TRY IT: Return each line of the data below that contains the string "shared".

DATA SHOWN:

◆ ◆ ◆ ◆

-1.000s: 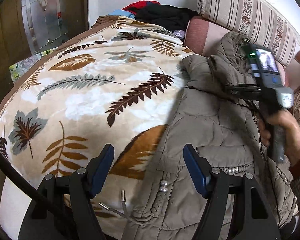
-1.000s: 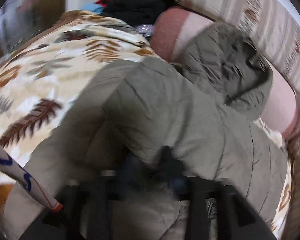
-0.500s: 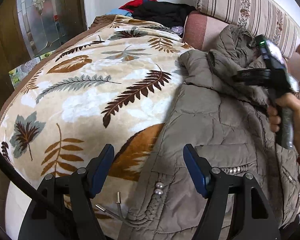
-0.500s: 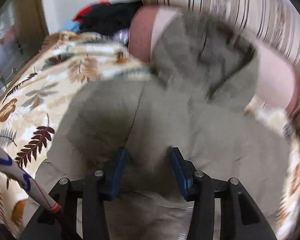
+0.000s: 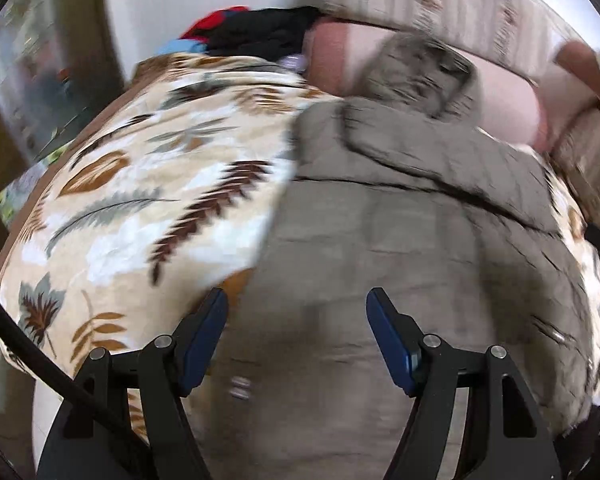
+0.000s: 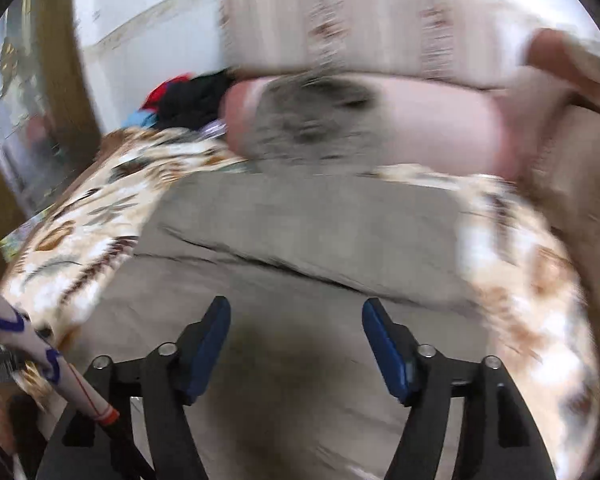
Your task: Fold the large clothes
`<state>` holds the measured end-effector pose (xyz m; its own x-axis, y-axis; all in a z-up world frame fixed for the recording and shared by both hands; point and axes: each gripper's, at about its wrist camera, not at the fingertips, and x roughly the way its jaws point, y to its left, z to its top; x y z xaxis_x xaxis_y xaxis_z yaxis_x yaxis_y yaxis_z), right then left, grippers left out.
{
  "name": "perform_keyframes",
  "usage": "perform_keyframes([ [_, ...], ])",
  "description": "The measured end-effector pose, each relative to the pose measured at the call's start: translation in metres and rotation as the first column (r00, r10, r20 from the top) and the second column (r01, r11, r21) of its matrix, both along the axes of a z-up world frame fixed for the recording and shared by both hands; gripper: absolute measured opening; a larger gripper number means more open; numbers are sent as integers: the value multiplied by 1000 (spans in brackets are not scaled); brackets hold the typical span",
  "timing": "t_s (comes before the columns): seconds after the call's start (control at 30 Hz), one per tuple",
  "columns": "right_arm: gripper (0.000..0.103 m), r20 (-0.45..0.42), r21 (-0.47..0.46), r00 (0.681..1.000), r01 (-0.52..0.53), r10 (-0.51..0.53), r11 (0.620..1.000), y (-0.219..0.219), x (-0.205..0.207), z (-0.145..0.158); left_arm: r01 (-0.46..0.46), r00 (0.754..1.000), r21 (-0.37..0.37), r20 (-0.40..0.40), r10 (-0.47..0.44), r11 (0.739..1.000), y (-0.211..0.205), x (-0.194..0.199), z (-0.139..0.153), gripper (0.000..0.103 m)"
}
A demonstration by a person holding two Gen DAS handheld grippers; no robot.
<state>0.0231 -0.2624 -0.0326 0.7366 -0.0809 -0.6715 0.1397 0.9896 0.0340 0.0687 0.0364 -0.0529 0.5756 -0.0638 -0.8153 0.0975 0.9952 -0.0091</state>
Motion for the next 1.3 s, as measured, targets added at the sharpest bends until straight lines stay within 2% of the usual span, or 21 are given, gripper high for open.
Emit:
perform_keyframes([
  [0.1, 74, 65, 45, 988, 138, -141, 989, -50, -68, -22, 63, 998, 27, 4, -64, 998, -52, -23, 15, 70],
  [0.23, 74, 88, 75, 967, 233, -239, 970, -96, -114, -45, 184, 983, 68, 18, -185, 981, -141, -52, 41, 71],
  [0.33, 74, 136, 50, 946, 292, -296, 955, -119, -142, -49, 276, 958, 87, 61, -282, 957, -218, -64, 63, 71],
  [0.4, 75, 135, 73, 925, 349, -355, 934, -141, -161, -56, 340, 933, 82, 97, -347, 937, -270, -70, 74, 71],
  [0.47, 75, 123, 222, 907, 370, -402, 902, -167, -176, -61, 417, 897, 77, 128, -423, 906, -324, -77, 80, 71],
  [0.5, 75, 123, 264, 902, 373, -415, 890, -174, -181, -62, 439, 885, 74, 137, -445, 895, -341, -79, 81, 71],
  [0.57, 75, 132, 291, 890, 387, -437, 875, -183, -184, -64, 502, 850, 56, 150, -505, 863, -382, -83, 81, 71],
  [0.67, 75, 132, 325, 899, 359, -417, 875, -189, -177, -68, 562, 811, 52, 163, -562, 825, -423, -85, 79, 71],
  [0.8, 75, 118, 359, 897, 362, -426, 861, -190, -165, -71, 623, 761, 80, 169, -627, 778, -463, -77, 72, 71],
  [0.87, 75, 107, 360, 893, 375, -437, 854, -192, -165, -76, 637, 748, 86, 172, -641, 766, -472, -68, 68, 71],
  [1.03, 75, 81, 366, 874, 422, -480, 829, -205, -163, -82, 644, 761, 11, 94, -642, 765, -497, -24, 50, 70],
  [1.2, 75, 39, 387, 870, 441, -492, 810, -215, -148, -90, 672, 736, 26, 82, -672, 740, -520, -1, 29, 70],
  [1.3, 75, 38, 372, 879, 430, -476, 823, -211, -141, -91, 670, 740, 7, 58, -670, 742, -524, 8, 13, 70],
])
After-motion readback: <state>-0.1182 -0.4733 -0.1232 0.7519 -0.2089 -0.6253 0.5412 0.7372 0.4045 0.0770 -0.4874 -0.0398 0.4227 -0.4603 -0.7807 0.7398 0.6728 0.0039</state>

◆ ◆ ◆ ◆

OUTPUT:
`<state>` holds the measured end-effector pose (xyz m; its own x-axis, y-axis; all in a z-up world frame fixed for the recording and shared by both hands; point and axes: each gripper's, at about its wrist camera, not at the fingertips, and x roughly the way its jaws point, y to its left, z to its top; x y z xaxis_x xaxis_y xaxis_z yaxis_x yaxis_y yaxis_z), right then left, grippers left out.
  "description": "The measured end-effector pose, each relative to the pose measured at the call's start: translation in metres and rotation as the first column (r00, r10, r20 from the top) and the second column (r01, r11, r21) of its matrix, both along the axes of a z-up world frame fixed for the recording and shared by both hands; gripper: absolute measured opening; a larger gripper number means more open; numbers are sent as integers: the value multiplied by 1000 (spans in brackets are not scaled); brackets hold the typical span",

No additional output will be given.